Output the entire listing below exactly as it stands.
--- START ---
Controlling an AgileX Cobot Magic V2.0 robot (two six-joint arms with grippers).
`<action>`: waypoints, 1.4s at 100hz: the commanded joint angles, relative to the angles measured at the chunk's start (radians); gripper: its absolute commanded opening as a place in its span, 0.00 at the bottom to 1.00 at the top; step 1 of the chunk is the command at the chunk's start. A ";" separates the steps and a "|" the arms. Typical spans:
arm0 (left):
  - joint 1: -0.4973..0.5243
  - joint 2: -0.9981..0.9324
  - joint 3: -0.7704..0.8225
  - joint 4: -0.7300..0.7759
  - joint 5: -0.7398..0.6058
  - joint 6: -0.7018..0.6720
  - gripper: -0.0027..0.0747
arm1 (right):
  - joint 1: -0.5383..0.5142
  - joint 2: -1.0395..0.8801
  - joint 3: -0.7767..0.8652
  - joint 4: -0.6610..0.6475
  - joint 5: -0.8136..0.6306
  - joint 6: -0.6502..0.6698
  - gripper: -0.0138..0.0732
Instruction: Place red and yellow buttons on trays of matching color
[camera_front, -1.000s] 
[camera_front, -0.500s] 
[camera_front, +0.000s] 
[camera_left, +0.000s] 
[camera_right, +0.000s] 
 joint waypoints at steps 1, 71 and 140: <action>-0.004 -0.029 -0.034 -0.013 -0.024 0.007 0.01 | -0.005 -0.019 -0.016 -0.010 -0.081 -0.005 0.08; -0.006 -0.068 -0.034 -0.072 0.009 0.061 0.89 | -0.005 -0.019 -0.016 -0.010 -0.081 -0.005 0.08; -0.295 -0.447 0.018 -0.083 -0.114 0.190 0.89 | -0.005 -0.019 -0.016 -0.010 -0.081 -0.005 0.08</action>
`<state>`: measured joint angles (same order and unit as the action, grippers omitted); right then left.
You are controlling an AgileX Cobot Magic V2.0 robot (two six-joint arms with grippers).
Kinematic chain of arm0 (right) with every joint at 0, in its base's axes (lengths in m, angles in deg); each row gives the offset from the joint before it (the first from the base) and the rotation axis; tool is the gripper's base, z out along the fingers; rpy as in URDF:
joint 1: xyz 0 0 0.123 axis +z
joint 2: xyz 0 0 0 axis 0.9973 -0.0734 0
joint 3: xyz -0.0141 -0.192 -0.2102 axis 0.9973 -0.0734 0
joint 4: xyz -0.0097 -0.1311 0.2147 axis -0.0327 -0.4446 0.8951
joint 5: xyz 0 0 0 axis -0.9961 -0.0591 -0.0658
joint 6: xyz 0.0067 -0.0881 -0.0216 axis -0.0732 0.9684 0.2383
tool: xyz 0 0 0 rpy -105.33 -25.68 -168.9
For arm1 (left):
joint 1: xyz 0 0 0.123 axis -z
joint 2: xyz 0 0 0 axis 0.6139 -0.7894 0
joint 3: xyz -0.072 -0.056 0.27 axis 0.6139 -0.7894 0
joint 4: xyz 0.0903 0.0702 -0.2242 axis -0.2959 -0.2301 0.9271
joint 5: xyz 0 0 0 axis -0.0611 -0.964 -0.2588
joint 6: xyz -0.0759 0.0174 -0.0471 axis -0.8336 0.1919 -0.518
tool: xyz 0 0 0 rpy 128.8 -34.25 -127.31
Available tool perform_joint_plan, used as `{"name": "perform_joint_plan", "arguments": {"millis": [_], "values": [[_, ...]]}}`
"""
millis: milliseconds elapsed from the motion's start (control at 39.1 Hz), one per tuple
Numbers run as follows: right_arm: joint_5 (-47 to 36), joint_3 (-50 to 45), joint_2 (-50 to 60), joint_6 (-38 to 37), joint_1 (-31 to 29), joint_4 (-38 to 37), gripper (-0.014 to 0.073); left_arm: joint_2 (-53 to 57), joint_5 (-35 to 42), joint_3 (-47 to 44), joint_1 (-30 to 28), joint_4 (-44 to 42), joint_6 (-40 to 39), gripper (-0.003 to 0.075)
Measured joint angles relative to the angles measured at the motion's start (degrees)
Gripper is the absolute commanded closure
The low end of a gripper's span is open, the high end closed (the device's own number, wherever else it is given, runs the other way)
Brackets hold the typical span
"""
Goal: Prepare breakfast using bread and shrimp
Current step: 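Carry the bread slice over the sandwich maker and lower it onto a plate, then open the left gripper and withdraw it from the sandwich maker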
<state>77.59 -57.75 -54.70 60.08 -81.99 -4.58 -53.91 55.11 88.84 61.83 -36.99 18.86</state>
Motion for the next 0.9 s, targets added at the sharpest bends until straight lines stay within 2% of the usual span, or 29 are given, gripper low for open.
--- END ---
__Result of this exercise__
Controlling an AgileX Cobot Magic V2.0 robot (two six-joint arms with grippers).
`<action>`: waypoints, 1.4s at 100hz: the commanded joint angles, relative to the angles measured at the chunk's start (radians); gripper: its absolute commanded opening as a place in its span, 0.00 at the bottom to 1.00 at the top; step 1 of the chunk is the command at the chunk's start. A ";" separates the steps and a "|" the arms. Typical spans:
arm0 (left):
  - joint 1: -0.4973..0.5243
  - joint 2: -0.9981..0.9324
  - joint 3: -0.7704..0.8225
  - joint 4: -0.7300..0.7759
  - joint 5: -0.7398..0.6058
  - joint 6: -0.7018..0.6720
  - gripper: -0.0027..0.0747
arm1 (right):
  - joint 1: -0.5383..0.5142
  - joint 2: -1.0395..0.8801
  - joint 3: -0.7767..0.8652
  - joint 4: -0.6610..0.6475
  - joint 5: -0.8136..0.6306
  - joint 6: -0.6502..0.6698
  - gripper: -0.0138..0.0732
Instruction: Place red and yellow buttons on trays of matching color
[camera_front, -1.000s] 
[camera_front, -0.500s] 
[camera_front, +0.000s] 
[camera_left, +0.000s] 
[camera_right, +0.000s] 
 joint waypoints at steps 1, 71 and 140: <action>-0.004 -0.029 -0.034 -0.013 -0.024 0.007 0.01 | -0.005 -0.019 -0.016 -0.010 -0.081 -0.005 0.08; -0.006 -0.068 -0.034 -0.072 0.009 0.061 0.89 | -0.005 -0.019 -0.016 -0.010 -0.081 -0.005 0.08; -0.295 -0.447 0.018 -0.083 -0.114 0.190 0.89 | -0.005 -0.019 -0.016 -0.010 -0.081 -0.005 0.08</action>
`<state>`: measured joint angles (same order and unit as the action, grippers omitted); right then left.
You are controlling an AgileX Cobot Magic V2.0 robot (two six-joint arms with grippers).
Kinematic chain of arm0 (right) with every joint at 0, in its base's axes (lengths in m, angles in deg); each row gives the offset from the joint before it (the first from the base) and the rotation axis; tool is the gripper's base, z out along the fingers; rpy as in URDF:
joint 1: xyz 0 0 0.123 axis +z
joint 2: xyz 0 0 0 axis 0.9973 -0.0734 0
joint 3: xyz -0.0141 -0.192 -0.2102 axis 0.9973 -0.0734 0
joint 4: xyz -0.0097 -0.1311 0.2147 axis -0.0327 -0.4446 0.8951
joint 5: xyz 0 0 0 axis -0.9961 -0.0591 -0.0658
joint 6: xyz 0.0067 -0.0881 -0.0216 axis -0.0732 0.9684 0.2383
tool: xyz 0 0 0 rpy -105.33 -25.68 -168.9
For arm1 (left):
joint 1: xyz 0 0 0.123 axis -z
joint 2: xyz 0 0 0 axis 0.6139 -0.7894 0
joint 3: xyz -0.072 -0.056 0.27 axis 0.6139 -0.7894 0
joint 4: xyz 0.0903 0.0702 -0.2242 axis -0.2959 -0.2301 0.9271
joint 5: xyz 0 0 0 axis -0.0611 -0.964 -0.2588
joint 6: xyz -0.0759 0.0174 -0.0471 axis -0.8336 0.1919 -0.518
tool: xyz 0 0 0 rpy 128.8 -34.25 -127.31
Available tool perform_joint_plan, used as `{"name": "perform_joint_plan", "arguments": {"millis": [_], "values": [[_, ...]]}}`
"""
millis: milliseconds elapsed from the motion's start (control at 39.1 Hz), one per tuple
Numbers run as follows: right_arm: joint_5 (-47 to 36), joint_3 (-50 to 45), joint_2 (-50 to 60), joint_6 (-38 to 37), joint_1 (-31 to 29), joint_4 (-38 to 37), gripper (-0.014 to 0.073); left_arm: joint_2 (-53 to 57), joint_5 (-35 to 42), joint_3 (-47 to 44), joint_1 (-30 to 28), joint_4 (-44 to 42), joint_6 (-40 to 39), gripper (-0.003 to 0.075)
Measured joint angles relative to the angles measured at the motion's start (degrees)
Gripper is the absolute commanded closure
The low end of a gripper's span is open, the high end closed (the device's own number, wherever else it is given, runs the other way)
Brackets hold the typical span
"""
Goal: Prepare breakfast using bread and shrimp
Current step: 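Carry the bread slice over the sandwich maker and lower it onto a plate, then open the left gripper and withdraw it from the sandwich maker
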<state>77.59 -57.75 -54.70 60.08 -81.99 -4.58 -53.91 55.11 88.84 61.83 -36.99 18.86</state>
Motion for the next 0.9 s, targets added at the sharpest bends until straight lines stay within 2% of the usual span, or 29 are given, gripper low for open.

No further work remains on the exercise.